**Task brief**
The answer must consist of every line in the data below that holds the word "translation".

** Opening Excerpted records block **

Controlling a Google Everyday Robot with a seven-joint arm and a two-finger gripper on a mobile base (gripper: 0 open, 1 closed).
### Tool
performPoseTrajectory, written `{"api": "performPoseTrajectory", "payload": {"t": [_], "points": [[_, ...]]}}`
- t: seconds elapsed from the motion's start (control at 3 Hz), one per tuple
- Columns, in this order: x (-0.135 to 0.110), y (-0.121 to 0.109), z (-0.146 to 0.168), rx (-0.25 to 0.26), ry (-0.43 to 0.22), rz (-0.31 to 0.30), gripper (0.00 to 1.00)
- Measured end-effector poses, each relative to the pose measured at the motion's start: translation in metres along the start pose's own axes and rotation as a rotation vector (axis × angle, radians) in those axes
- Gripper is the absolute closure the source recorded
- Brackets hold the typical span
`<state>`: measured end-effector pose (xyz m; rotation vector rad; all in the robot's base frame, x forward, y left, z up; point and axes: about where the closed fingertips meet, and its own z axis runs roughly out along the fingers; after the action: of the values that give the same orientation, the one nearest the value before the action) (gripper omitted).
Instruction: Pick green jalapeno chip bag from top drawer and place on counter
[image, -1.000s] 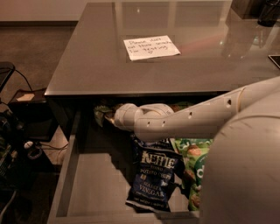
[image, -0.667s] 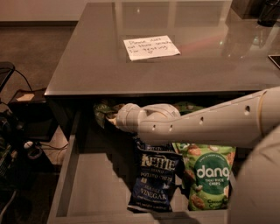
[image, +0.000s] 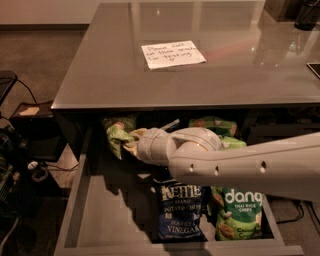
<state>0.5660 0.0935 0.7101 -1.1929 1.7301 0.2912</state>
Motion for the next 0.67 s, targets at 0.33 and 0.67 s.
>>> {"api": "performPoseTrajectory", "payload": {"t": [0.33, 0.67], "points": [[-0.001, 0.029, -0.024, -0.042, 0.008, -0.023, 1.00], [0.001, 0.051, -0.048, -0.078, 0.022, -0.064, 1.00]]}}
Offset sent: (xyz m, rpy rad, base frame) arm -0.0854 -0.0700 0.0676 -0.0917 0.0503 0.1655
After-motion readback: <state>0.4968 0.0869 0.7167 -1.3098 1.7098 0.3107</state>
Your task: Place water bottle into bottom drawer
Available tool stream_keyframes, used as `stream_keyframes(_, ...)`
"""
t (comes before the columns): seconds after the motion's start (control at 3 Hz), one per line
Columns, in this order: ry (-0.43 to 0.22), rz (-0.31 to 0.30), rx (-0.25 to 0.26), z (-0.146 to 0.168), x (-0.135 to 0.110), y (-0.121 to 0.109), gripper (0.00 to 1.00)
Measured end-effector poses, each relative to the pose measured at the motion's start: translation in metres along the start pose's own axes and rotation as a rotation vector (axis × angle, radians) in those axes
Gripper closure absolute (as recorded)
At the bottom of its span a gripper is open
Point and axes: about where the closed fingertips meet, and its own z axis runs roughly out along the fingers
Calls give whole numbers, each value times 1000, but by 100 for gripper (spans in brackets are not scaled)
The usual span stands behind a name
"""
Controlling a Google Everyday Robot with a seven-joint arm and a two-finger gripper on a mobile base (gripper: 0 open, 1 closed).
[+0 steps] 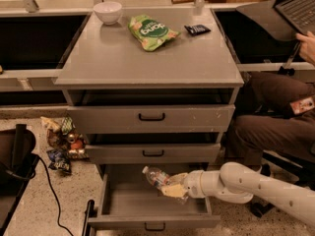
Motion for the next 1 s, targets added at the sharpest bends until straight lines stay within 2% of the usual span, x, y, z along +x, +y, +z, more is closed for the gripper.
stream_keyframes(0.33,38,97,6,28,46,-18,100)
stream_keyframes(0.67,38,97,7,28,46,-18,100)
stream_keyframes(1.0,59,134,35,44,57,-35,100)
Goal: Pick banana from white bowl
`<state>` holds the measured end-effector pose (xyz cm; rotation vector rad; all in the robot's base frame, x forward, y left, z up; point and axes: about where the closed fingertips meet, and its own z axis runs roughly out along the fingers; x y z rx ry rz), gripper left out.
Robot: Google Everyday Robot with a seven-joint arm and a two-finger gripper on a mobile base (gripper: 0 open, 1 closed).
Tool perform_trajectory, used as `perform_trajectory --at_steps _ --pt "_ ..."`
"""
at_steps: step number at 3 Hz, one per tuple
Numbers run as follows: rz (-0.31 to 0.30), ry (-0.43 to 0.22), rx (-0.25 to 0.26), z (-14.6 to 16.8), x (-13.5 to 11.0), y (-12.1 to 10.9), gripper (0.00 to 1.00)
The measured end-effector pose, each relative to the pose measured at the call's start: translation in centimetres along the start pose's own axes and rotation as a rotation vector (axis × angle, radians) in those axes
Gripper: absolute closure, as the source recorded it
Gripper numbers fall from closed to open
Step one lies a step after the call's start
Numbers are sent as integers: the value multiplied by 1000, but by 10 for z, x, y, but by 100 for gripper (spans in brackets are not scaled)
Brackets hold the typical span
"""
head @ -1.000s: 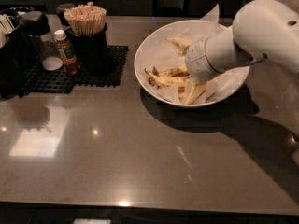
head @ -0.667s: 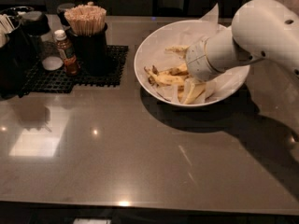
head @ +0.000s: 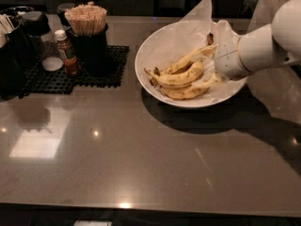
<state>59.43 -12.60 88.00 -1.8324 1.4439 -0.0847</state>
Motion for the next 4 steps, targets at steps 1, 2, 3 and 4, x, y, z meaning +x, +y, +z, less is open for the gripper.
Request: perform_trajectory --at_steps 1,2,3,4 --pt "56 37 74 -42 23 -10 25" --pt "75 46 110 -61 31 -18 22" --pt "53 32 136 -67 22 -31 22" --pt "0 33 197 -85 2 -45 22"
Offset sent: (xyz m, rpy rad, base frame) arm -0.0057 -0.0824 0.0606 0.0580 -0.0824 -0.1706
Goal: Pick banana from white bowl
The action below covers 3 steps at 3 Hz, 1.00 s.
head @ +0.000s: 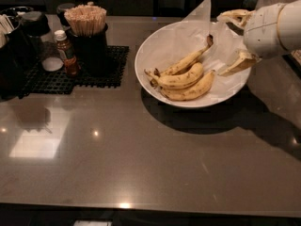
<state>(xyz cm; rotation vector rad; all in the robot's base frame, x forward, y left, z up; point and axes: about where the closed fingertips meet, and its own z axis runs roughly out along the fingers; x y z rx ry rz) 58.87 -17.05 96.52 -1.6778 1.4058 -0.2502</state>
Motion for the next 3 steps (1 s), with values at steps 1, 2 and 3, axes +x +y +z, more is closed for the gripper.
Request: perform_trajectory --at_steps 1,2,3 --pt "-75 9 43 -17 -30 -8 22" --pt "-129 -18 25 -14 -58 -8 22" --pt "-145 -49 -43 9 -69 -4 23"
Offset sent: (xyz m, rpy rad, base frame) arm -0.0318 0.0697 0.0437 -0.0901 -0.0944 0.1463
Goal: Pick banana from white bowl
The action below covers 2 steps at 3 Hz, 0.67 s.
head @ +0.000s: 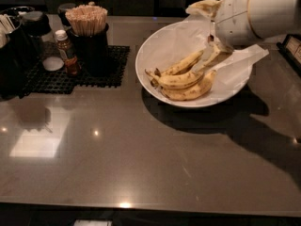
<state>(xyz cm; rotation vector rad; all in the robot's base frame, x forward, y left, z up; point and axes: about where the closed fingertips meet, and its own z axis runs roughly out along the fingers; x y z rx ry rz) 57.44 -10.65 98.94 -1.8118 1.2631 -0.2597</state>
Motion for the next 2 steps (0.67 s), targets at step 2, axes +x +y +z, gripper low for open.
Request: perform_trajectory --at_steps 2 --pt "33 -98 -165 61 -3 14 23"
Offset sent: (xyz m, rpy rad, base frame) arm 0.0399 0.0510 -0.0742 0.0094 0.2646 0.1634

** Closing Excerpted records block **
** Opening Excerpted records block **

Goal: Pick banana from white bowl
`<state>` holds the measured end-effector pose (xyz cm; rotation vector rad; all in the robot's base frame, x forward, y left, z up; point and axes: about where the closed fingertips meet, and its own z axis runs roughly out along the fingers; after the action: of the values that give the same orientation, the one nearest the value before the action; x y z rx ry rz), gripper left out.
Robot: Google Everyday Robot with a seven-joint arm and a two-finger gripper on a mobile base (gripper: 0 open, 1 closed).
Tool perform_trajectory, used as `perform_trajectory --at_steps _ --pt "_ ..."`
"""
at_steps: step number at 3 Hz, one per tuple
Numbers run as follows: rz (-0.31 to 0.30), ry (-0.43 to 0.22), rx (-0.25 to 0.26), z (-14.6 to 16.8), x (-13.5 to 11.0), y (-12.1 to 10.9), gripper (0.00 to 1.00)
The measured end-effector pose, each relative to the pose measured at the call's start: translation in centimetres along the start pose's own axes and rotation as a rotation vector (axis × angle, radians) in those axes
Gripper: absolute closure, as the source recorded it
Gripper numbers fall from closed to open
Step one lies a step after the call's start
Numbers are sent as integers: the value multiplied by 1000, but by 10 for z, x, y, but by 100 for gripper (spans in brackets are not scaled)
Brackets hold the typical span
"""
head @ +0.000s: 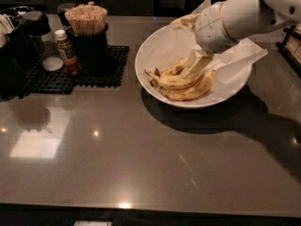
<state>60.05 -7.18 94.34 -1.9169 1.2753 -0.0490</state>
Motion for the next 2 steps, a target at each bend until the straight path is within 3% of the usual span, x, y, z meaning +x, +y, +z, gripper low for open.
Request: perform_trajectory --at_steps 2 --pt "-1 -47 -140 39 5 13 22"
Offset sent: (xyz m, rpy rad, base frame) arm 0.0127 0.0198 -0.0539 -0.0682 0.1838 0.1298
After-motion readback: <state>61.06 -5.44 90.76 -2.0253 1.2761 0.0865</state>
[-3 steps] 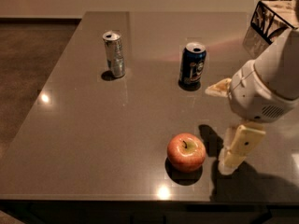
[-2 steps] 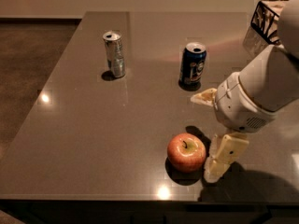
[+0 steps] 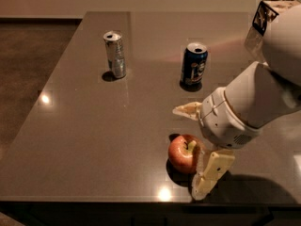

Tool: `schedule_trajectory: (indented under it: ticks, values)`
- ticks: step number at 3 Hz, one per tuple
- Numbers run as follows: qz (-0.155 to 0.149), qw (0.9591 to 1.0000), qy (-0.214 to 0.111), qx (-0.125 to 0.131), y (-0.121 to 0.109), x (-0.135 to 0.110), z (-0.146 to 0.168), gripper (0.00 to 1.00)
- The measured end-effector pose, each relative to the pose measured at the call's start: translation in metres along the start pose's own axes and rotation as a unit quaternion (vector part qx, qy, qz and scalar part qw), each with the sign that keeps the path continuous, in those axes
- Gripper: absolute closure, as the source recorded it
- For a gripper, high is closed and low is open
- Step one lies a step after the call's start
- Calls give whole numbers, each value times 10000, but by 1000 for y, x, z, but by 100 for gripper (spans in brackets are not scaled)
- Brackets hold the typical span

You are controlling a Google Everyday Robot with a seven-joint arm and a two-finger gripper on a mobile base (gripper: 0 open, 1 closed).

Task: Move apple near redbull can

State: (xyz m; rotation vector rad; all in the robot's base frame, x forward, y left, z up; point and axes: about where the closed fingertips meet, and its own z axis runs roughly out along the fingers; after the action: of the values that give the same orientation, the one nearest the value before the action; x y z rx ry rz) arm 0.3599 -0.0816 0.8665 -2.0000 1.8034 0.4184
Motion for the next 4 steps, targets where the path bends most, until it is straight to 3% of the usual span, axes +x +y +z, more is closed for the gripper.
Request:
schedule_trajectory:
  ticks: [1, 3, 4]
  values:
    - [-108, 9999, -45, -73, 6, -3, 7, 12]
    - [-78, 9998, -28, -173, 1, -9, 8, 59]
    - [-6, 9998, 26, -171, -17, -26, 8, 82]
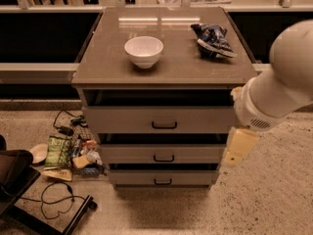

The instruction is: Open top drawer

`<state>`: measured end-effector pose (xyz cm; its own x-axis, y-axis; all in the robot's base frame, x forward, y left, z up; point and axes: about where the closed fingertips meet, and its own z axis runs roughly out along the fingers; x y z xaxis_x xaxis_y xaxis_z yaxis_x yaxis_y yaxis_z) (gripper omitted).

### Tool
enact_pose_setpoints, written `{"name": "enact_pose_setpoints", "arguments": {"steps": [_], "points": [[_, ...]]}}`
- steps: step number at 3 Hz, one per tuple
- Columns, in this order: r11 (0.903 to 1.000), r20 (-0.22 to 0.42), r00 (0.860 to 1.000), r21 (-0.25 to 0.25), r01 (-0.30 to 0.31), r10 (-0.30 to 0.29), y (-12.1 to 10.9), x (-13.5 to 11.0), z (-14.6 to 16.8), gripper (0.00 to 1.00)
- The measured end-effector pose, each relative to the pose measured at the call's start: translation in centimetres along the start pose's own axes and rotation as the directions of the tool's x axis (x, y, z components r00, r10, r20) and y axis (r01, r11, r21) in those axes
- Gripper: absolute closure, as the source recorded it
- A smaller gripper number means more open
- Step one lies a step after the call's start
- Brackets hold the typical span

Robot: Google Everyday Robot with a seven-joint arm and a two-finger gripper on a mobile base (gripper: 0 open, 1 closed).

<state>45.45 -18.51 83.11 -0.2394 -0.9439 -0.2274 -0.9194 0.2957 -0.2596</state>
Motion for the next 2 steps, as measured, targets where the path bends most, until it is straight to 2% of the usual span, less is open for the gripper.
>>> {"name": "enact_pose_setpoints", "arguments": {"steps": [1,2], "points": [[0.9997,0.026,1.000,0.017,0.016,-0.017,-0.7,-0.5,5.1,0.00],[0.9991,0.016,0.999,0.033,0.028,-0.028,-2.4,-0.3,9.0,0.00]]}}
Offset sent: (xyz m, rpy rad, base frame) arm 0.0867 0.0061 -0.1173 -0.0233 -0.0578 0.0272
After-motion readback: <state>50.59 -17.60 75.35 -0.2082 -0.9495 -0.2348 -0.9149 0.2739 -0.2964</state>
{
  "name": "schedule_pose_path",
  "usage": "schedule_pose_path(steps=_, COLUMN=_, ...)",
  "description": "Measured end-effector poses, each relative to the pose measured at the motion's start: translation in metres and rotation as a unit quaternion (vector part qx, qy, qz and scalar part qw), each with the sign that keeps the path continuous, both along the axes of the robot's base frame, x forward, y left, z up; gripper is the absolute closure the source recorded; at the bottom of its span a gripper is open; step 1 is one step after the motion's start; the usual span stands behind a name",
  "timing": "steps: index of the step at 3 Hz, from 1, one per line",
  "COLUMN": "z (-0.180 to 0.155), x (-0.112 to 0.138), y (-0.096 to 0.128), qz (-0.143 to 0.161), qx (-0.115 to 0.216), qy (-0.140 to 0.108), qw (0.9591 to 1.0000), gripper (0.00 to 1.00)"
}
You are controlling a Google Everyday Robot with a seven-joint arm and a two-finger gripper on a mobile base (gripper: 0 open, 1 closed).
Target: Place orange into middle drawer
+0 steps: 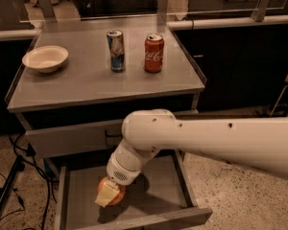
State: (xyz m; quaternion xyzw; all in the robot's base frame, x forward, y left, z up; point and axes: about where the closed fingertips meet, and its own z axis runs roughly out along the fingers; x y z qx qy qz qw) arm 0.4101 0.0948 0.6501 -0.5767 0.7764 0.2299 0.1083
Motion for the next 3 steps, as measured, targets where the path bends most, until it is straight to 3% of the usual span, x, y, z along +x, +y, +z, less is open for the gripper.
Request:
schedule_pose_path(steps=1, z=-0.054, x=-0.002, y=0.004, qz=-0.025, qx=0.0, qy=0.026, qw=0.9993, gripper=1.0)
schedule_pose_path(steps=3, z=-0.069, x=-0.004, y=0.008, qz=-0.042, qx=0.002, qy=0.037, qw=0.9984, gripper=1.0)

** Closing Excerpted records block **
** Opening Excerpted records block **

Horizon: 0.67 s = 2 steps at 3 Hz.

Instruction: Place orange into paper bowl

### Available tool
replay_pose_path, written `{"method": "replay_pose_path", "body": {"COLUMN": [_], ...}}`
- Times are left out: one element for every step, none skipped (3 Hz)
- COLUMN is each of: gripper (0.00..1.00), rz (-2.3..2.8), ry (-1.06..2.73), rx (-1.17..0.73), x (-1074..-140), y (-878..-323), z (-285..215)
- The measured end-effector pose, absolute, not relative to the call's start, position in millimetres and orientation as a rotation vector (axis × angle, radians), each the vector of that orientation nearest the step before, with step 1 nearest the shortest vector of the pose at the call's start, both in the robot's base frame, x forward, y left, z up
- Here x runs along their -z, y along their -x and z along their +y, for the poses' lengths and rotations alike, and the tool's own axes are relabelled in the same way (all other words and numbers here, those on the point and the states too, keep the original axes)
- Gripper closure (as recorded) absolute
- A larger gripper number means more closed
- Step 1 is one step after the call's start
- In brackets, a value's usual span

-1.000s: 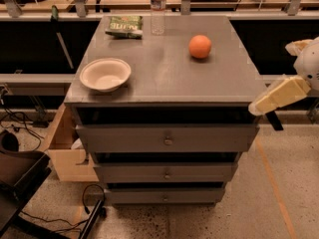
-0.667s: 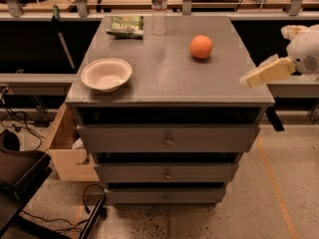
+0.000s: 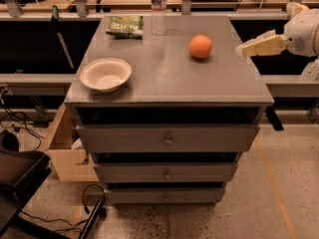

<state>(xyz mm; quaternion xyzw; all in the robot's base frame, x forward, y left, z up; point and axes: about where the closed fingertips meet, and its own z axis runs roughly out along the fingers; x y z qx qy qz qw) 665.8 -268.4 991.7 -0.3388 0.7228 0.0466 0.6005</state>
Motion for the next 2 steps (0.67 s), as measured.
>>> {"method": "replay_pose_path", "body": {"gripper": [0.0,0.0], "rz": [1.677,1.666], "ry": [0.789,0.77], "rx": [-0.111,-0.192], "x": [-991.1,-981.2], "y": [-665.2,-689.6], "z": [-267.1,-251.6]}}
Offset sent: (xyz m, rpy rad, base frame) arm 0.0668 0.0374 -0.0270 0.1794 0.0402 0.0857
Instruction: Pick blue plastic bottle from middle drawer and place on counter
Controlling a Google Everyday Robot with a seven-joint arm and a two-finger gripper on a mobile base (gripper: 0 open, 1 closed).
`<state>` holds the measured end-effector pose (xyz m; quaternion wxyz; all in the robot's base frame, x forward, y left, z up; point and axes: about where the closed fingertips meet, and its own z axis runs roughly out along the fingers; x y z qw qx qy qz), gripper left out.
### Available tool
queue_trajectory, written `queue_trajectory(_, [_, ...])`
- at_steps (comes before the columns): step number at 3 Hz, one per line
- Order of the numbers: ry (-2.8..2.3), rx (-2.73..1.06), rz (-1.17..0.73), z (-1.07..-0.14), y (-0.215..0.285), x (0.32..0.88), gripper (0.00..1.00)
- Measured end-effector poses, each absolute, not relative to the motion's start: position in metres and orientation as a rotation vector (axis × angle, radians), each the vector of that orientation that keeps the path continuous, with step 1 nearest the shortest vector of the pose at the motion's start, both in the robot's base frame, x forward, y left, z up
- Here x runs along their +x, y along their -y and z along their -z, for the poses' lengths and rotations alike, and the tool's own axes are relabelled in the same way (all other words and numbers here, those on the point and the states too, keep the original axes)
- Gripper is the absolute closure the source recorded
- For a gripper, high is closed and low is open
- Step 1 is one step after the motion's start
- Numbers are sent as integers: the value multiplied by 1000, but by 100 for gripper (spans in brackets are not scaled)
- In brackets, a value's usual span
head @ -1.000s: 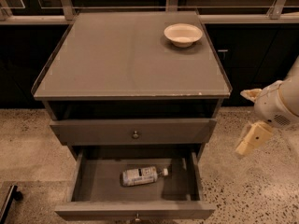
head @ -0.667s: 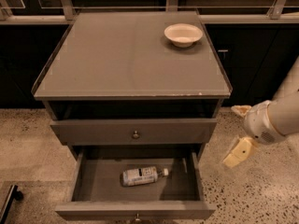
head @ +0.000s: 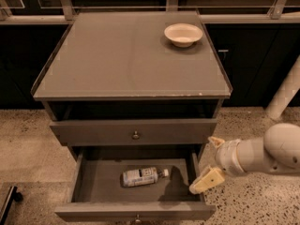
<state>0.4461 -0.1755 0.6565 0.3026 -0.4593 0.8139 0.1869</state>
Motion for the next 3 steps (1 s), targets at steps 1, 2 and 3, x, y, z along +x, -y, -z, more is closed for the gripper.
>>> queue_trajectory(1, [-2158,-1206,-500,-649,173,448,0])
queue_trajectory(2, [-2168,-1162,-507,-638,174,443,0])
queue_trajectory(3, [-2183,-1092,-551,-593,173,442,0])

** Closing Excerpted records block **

**Task output**
- Measured end-effector poses, each relative to the pose measured at the motion's start: translation in metres along the start pose's own axes and rotation as a rotation vector (axis × angle, radians) in those axes
Measured end-effector poses, each relative to the pose measured at the motion's start: translation in metres along the start pose's own axes and rotation as a rotation vector (axis × angle, radians) in those axes
The measured end-effector pose, each relative to the pose measured at the call's start: translation in centimetres along the start pose's own axes and rotation as a rotation vector (axis × angle, radians) in those axes
The measured end-effector pose, each relative to the pose measured at the call's start: translation in centimetres along the start pose's own axes and rotation as a rotation vector (axis × angle, radians) in those axes
- The measured end-effector pose, each relative to the pose measured at the call's start: translation in metres along the start pose's own axes and rotation as a unit quaternion (vector part qx, qy, qz and scalar part qw), each with the sign that keeps the path continuous, in those axes
- The measured end-effector pose, each relative to the pose measured at the call's start: translation in centimetres along the start pose's own axes and rotation as the directions of the tool's x axis (x, y, z components r00, r10, r20) and y axis (r01, r11, r21) in those axes
  "description": "Measured end-effector poses, each relative to the pose measured at the motion's start: translation in metres and rotation as a unit quaternion (vector part qx, qy, qz and scalar part qw), each with the sign that keeps the path continuous, both along the axes of the robot's base frame, x forward, y left, z up; gripper is the absolute closure the source recorded; at the bottom of its span a gripper is open; step 1 is one step after the motion's start; the usual span stands behind a name",

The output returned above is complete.